#### WHAT THE EXERCISE ASKS
Going down the data below, set down exactly the line with "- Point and" and each line after it through the line with "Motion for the"; no other lines.

------------------------

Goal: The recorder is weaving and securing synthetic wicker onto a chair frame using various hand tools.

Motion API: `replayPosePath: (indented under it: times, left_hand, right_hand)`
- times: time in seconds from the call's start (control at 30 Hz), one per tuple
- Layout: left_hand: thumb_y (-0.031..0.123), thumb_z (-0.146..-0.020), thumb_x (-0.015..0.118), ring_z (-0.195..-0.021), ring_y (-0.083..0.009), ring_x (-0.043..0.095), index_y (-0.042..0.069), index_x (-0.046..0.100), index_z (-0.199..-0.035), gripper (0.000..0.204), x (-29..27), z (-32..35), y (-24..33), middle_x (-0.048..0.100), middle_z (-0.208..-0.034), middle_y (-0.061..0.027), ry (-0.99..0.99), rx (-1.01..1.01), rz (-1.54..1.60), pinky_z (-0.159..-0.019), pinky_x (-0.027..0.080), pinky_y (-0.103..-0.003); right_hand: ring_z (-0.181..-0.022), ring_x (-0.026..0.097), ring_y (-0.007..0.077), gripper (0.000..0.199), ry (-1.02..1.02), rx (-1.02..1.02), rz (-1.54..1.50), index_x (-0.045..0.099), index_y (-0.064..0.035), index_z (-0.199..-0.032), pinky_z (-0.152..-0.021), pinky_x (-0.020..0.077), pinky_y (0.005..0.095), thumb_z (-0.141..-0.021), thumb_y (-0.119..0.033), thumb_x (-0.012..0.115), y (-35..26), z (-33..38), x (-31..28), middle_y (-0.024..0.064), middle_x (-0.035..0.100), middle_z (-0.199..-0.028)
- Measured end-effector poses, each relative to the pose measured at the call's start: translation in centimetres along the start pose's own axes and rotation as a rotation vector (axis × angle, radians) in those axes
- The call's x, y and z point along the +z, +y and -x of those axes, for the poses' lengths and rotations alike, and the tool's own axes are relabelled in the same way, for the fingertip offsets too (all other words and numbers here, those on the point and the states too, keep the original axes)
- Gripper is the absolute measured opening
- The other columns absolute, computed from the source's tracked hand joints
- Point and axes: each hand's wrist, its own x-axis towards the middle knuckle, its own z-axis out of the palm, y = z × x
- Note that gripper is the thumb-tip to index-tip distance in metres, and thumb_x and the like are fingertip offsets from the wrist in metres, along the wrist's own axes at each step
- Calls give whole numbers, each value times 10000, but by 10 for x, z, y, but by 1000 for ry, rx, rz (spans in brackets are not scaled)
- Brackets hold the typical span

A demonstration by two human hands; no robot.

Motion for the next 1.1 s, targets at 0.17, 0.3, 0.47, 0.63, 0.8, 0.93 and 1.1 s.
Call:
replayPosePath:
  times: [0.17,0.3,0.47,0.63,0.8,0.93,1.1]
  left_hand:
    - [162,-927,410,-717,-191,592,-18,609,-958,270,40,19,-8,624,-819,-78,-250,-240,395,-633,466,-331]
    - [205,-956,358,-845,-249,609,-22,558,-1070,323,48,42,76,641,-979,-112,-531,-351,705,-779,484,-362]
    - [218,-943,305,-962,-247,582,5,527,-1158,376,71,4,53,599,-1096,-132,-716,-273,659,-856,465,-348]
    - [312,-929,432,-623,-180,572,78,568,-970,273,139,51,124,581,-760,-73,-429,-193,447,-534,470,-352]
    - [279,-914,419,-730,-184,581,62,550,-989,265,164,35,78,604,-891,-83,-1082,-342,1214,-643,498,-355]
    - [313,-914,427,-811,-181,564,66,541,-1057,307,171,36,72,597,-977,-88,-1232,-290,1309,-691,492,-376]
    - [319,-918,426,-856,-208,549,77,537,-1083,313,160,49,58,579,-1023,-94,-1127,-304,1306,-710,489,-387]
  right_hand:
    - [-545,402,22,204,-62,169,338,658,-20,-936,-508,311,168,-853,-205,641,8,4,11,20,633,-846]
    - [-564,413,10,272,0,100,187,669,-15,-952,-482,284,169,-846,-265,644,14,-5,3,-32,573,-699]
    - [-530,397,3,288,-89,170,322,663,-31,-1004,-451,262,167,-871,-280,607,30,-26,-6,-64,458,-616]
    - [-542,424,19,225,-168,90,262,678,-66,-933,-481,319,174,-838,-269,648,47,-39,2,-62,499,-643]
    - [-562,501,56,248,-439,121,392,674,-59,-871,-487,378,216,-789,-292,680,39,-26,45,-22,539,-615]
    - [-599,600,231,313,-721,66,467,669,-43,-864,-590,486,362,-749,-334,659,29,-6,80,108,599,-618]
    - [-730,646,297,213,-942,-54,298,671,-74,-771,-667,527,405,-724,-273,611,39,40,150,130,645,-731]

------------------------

#### RESPONSE BELOW
- Point and axes: each hand's wrist, its own x-axis towards the middle knuckle, its own z-axis out of the palm, y = z × x
- Note that gripper is the thumb-tip to index-tip distance in metres, and thumb_x and the like are fingertip offsets from the wrist in metres, along the wrist's own axes at each step
- Calls give whole numbers, each value times 10000, but by 10 for x, z, y, but by 1000 for ry, rx, rz (spans in brackets are not scaled)
- Brackets hold the typical span

A demonstration by two human hands; no robot.

Motion for the next 1.1 s, targets at 0.17, 0.3, 0.47, 0.63, 0.8, 0.93 and 1.1 s.

What this exercise asked for has been supplied.